Não é um desafio apenas jurídico, processual, de organização ou tecnológico. Pedro Faustino
Executive director da Axians 

A abordagem começa por entender a cadeia de valor da organização de acordo com a missão a que se propõe, refere Pedro Faustino. Depois tem de se perceber os processos que suportam essa cadeia de valor e só depois ver que dados é que estão por trás desses processos. "À medida que vamos percorrendo esta cadeia e estas fases vamos afunilando o problema e ver se há dados ou processos a que se aplique este regulamento", explica Pedro Faustino.
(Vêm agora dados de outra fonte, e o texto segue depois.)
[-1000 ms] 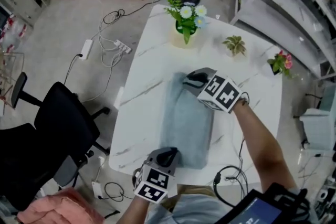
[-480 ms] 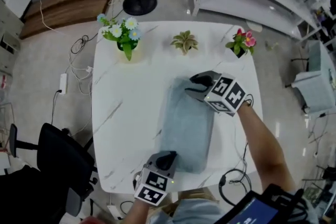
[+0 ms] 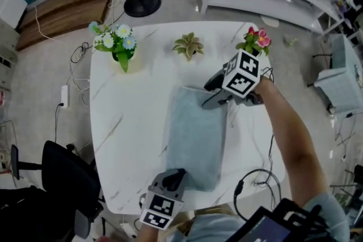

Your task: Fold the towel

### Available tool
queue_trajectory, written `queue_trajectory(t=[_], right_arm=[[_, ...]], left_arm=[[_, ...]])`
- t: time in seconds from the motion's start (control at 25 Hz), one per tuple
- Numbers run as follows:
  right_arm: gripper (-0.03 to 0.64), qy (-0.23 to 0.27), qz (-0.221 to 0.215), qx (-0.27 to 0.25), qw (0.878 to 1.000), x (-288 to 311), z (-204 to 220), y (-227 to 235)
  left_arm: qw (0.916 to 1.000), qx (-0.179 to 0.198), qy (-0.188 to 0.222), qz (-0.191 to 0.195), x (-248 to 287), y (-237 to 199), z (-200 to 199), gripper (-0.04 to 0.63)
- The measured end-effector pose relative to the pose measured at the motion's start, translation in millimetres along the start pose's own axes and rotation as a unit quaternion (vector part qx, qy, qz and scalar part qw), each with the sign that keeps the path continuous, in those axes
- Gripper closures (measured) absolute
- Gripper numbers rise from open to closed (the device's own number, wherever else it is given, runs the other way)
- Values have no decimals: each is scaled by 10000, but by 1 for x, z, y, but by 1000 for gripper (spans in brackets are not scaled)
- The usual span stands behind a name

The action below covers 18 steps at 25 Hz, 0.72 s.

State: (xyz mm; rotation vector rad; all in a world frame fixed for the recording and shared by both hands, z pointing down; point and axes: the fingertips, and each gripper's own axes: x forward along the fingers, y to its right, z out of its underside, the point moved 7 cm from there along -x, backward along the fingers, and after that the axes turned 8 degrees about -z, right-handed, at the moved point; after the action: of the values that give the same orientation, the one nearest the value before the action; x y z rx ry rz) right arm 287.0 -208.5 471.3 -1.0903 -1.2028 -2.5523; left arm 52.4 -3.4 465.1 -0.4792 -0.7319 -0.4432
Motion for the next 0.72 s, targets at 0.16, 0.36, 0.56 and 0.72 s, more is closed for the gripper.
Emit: queue_trajectory(t=[0.16,0.36,0.56,0.72], right_arm=[[364,-638,-1256,316,9895,18,-9,-4],[535,-692,-1139,247,9908,26,-11,-7],[546,-376,307,-573,9972,1,-21,-56],[545,-504,1891,-1470,9696,-10,-35,-123]], left_arm=[[10000,-46,5,-34,0,-2,-1,578],[9999,-4,97,-101,1,-1,-1,580],[9992,-166,320,-172,-2,-3,2,580],[9970,-500,570,-182,-15,-1,0,580]])
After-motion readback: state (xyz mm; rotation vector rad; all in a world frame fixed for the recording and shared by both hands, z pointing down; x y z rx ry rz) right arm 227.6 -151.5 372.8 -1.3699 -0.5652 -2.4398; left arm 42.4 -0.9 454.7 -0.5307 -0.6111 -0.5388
No final faz-se a cartografia da informação, o que é que se tem do ponto de vista de dados, o que são, como é que entram e saem, o que é que acontece dentro da empresa. "Depois vemos quais são os riscos associados à perda daquela informação, e que impacto é que têm, o que depende do grau de profundidade dos dados pessoais detidos e conforme o tipo de impactos assim se aplicam medidas diferentes", conclui o especialista da Axians.

No final surge a recomendação sobre a aplicação a este universo de dados de um conjunto de processos e regras de tratamento e um conjunto de medidas de natureza tecnológica que se podem revelar necessárias para garantir que existe protecção de dados.

Segurança e credibilidade

"O regulamento é mais do que uma moldura legal, é uma mudança de abordagem à questão da segurança e da privacidade dos dados pessoais. Este regulamento é uma coisa boa porque também a acrescenta à economia digital a dimensão da segurança e, portanto, da credibilidade das organizações", acentua Pedro Faustino.
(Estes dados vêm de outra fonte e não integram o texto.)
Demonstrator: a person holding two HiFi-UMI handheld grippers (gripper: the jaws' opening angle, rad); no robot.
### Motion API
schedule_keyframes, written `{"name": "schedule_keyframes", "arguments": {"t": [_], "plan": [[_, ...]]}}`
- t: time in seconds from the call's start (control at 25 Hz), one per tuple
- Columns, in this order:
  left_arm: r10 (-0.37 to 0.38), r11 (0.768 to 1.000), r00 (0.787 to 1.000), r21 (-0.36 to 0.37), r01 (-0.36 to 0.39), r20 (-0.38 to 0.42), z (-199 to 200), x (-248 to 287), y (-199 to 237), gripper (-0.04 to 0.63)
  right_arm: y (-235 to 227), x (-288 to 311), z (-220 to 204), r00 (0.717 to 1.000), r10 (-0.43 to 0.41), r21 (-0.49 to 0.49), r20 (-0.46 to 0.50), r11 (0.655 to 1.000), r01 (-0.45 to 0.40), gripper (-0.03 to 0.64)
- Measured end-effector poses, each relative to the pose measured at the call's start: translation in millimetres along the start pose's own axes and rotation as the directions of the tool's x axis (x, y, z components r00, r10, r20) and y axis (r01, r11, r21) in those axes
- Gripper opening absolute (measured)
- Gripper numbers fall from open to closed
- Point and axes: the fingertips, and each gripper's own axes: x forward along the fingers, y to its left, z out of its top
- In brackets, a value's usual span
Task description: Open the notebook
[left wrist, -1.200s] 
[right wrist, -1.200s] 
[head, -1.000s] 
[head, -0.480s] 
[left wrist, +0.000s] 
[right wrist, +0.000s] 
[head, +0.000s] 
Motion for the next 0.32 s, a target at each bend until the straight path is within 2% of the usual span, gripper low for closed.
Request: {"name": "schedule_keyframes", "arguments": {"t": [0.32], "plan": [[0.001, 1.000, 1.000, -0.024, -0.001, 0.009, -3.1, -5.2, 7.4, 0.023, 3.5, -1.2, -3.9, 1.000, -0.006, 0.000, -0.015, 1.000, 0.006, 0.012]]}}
Foram incluídas entidades que não estavam abrangidas pela directiva, como por exemplo os subcontratantes, os business processers. Por outro lado, as entidades que não estão estabelecidas no Espaço Económico Europeu (que inclui a União Europeia e países como a Noruega, a Islândia e o Liechtenstein) podem, em certas situações, ser sujeitos à aplicação deste regulamento. "Para isso é necessário que essas entidades tratem de dados pessoais de residentes na União Europeia em conexão com bens ou serviços que são oferecidos aos mesmos ou quando exista um controlo dos comportamentos dos cidadãos sitiados no Espaço Económico Europeu", refere João Leitão Figueiredo, advogado da CMS Rui Pena & Arnaut.

Mantém-se um conjunto de excepções e continuam a ser actividades que não estão abrangidas pelo regulamento como tratamentos de dados para fins criminais, controlo de actividades de segurança pública, tratamentos para fins exclusivamente domésticos ou pessoais.

O provedor da protecção de dados 

Esta figura do encarregado da protecção de dados não tem uma definição jurídica específica, mas tem uma importância fulcral para um conjunto significativo de empresas.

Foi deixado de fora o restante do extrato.